Archibald Ferguson

Personal information
- Full name: Archibald Ferguson
- Place of birth: Edinburgh, Scotland
- Position(s): Full back

Senior career*
- Years: Team / Apps / (Gls)
- 1887: Heart of Midlothian
- 1888–1891: Derby County / 49 / (0)
- 1891: Preston North End / 0 / (0)
- 1894: Ardwick / 2 / (0)
- 1895: Baltimore Orioles

= Archibald Ferguson =

Scottish footballer

Archibald Ferguson was a Scottish footballer who played in the English Football League for Manchester City and Derby County.

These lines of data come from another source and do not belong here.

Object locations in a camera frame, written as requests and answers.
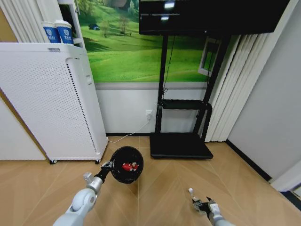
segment shelf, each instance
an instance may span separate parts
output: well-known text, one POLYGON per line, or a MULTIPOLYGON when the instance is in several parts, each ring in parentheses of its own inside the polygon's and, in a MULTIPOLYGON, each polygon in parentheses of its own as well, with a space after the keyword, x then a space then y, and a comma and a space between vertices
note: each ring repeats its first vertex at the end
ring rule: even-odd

Archibald Ferguson' first known football club was Hearts, from where Ferguson was born, Edinburgh. 1887–88 season was the most successful for Hearts since they formed in 1874. The team reached the fourth round of the Scottish Cup. There is no record as to whether Archibald Ferguson played in the Scottish Cup matches. In 1888 Archibald Ferguson was brought down from Scotland before the Football League began to bolster Derby County' defence. He was described as a "no-nonsense" type of defender who had the ability to clear his lines by achieving a long kick of the ball into the opponents half.

Archibald Ferguson made his Club & League debut on 8 September 1888, playing as a full–back, at Pike's Lane, the then home of Bolton Wanderers. Derby County defeated the home team 6–3. Archibald Ferguson appeared in 16 of the 22 League matches played by Derby County in season 1888–89. As a full–back (15 appearances) he played in a Derby County defence that achieved one clean–sheet and restricted the opposition to one–League–goal–in–a–match on four separate occasions.

Ferguson stayed with Derby County for three seasons leaving in 1891. He was signed by Preston North End but never played for them. There was a gap in his career from 1892 until 1894 when he played twice for Ardwick (later to become Manchester City). He left Ardwick and emigrated to USA.